Starting at the first line of the data, please print exactly those lines through the one that holds "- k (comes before", omitting every picture.

━━━━━━━━━━━━━━━━

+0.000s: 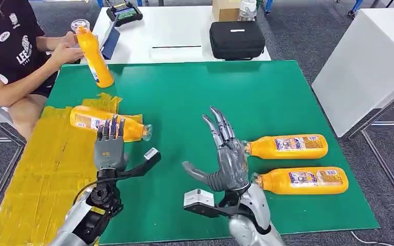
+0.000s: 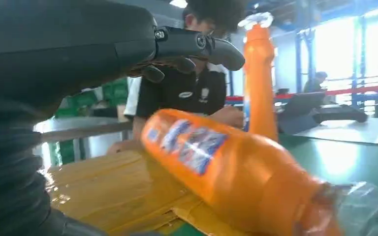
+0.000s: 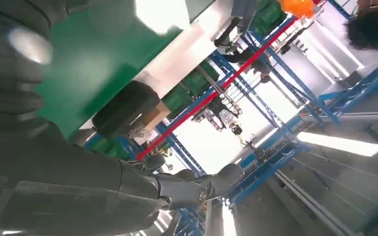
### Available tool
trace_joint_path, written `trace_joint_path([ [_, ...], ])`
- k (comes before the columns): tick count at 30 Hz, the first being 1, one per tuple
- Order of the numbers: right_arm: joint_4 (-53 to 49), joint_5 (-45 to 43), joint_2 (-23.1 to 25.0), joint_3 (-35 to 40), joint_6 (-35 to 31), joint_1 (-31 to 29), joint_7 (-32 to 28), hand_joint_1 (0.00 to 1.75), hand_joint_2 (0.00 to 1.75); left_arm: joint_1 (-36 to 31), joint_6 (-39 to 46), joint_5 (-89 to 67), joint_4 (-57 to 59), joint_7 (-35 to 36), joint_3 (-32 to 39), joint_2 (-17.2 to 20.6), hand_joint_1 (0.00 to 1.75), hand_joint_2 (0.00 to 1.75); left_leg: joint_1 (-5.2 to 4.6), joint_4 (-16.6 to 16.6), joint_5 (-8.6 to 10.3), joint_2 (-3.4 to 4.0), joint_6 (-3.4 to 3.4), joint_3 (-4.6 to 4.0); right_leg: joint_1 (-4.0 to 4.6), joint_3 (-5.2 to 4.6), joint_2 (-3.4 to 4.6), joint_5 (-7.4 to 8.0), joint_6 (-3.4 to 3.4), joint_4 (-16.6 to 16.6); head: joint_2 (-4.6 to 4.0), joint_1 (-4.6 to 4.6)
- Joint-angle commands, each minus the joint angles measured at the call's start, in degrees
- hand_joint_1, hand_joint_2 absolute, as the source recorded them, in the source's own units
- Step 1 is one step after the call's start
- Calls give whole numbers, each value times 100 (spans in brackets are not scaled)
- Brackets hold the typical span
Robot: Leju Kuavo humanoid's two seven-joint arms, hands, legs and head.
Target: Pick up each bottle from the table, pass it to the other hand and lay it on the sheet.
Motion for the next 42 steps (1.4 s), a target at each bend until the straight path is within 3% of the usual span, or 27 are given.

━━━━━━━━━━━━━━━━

▶ [Reply to the exercise]
+0.000s: 
+0.000s: 
+0.000s: 
### Available tool
trace_joint_path, written `trace_joint_path([ [_, ...], ])`
- k (comes before the columns): tick count at 30 Hz, the first being 1, one per tuple

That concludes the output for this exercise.